Activity — Lines from the one containing "stainless steel ice" through the end of the data are to be returned exactly, and no others.

Dataset entries:
•••
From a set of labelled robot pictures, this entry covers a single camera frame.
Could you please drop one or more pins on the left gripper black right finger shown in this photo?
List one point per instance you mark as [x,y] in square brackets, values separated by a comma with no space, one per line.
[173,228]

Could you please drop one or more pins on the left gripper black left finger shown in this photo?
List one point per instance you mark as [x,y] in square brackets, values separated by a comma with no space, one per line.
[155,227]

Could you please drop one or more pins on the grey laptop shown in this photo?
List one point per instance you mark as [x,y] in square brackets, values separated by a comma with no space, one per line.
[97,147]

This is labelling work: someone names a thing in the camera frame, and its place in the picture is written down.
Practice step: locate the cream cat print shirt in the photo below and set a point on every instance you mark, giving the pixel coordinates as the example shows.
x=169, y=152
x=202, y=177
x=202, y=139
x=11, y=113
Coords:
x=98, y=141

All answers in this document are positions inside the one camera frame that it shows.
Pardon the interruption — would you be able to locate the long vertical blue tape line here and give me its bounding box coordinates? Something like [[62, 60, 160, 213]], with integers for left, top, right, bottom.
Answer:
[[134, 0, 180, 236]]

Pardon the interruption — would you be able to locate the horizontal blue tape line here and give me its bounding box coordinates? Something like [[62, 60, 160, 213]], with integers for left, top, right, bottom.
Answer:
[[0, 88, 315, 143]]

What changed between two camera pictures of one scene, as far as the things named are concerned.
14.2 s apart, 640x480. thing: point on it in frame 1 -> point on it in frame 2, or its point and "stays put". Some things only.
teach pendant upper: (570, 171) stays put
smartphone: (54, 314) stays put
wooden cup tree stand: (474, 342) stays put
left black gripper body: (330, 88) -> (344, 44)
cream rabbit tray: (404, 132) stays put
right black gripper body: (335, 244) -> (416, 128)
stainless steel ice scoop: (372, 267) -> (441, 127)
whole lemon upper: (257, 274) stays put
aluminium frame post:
•••
Expected answer —
stainless steel ice scoop: (372, 267) -> (441, 127)
whole lemon upper: (257, 274) stays put
aluminium frame post:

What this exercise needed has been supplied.